Records contained in a dataset

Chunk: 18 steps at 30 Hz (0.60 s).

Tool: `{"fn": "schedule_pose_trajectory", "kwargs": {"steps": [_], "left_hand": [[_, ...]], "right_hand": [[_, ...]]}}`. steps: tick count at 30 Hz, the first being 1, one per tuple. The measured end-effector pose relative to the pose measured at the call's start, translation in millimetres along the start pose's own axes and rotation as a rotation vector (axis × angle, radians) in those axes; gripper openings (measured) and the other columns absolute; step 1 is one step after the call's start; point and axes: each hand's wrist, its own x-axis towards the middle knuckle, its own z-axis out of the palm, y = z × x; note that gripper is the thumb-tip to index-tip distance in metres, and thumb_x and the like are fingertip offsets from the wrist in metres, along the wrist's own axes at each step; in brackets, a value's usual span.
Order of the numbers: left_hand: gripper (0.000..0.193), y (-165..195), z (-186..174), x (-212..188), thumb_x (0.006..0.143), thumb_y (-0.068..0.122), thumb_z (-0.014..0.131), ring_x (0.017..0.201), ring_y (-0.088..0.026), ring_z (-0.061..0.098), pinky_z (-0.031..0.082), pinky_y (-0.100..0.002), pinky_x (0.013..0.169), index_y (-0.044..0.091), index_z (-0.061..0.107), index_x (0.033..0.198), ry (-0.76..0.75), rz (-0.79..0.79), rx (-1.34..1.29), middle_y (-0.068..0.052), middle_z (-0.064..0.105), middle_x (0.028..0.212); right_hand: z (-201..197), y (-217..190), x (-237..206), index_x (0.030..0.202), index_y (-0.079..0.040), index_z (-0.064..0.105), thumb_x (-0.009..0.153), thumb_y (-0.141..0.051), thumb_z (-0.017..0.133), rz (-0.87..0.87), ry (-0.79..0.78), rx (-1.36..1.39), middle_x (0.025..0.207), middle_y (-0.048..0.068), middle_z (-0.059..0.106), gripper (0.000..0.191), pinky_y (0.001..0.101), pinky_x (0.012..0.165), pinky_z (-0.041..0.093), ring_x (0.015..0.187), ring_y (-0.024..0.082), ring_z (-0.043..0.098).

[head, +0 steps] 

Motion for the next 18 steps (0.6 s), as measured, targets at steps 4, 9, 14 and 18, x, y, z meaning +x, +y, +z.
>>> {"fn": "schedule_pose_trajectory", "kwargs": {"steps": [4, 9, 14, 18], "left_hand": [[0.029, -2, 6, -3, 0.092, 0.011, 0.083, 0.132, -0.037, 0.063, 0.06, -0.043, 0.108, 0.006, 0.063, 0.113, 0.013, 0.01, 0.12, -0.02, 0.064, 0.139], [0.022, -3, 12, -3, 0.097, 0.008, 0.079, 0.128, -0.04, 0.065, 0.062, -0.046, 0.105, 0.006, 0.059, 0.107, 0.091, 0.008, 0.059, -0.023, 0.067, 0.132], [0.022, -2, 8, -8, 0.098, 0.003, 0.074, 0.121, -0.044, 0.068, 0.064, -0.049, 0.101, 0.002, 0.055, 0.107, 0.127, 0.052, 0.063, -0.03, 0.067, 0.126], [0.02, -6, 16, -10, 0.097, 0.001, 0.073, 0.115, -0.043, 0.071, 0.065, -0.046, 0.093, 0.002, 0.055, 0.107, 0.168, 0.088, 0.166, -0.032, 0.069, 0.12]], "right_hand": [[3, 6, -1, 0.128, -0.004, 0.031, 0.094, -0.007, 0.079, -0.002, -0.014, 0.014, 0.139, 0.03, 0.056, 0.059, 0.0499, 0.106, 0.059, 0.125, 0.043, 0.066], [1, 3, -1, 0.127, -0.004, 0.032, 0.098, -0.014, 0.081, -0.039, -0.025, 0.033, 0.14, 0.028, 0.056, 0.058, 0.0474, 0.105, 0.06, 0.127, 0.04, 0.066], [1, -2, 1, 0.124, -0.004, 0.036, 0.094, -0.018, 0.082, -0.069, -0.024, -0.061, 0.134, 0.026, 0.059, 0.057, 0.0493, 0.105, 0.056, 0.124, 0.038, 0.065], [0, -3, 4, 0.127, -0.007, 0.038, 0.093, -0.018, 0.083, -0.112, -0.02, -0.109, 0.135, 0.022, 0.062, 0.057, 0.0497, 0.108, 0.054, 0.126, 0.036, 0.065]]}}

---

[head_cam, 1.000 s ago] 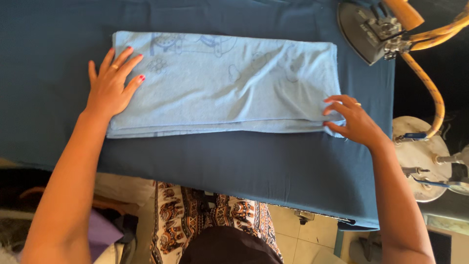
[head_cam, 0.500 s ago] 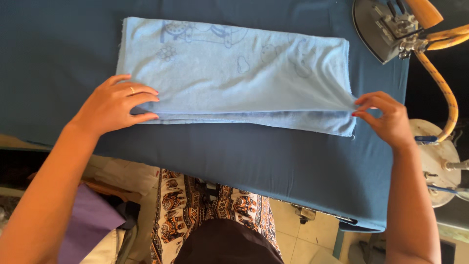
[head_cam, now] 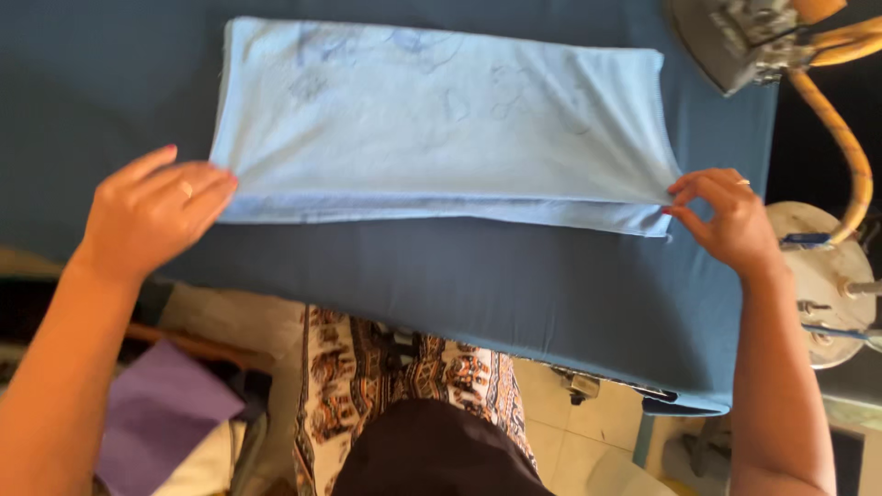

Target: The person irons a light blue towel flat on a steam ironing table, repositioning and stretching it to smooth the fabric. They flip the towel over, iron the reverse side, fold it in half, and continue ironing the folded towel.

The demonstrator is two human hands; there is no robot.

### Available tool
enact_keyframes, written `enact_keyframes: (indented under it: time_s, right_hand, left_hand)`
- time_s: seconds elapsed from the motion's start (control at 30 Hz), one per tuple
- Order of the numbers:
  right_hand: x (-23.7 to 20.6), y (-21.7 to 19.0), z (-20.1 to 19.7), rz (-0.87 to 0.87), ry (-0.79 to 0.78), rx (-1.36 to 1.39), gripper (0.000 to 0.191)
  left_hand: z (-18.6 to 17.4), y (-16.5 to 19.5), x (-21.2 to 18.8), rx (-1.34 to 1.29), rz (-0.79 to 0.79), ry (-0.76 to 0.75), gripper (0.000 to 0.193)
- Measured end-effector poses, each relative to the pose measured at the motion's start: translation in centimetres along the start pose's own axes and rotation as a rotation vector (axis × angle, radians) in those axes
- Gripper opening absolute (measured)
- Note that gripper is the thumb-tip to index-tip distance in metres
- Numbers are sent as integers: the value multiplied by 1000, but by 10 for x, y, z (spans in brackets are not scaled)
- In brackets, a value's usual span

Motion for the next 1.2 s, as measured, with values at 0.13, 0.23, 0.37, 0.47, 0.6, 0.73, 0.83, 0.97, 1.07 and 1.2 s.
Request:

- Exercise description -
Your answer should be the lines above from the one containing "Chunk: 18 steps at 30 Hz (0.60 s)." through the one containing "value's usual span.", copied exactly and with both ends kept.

- Written response -
Chunk: 18 steps at 30 Hz (0.60 s).

Tool: `{"fn": "schedule_pose_trajectory", "kwargs": {"steps": [_], "left_hand": [[_, ...]], "right_hand": [[_, ...]]}}`. steps: tick count at 30 Hz, the first being 1, one per tuple. The measured end-effector pose relative to the pose measured at the call's start, translation in millimetres along the start pose's own axes and rotation as a rotation vector (axis × angle, radians) in those axes; gripper openings (measured) and the other columns absolute; step 1 is one step after the call's start; point and axes: each hand's wrist, its own x-axis towards the middle knuckle, its own z-axis out of the palm, y = z × x; note that gripper is the thumb-tip to index-tip distance in metres, and thumb_x and the like are fingertip offsets from the wrist in metres, along the wrist's own axes at each step; in brackets, a value's usual span.

This concludes the output for the exercise.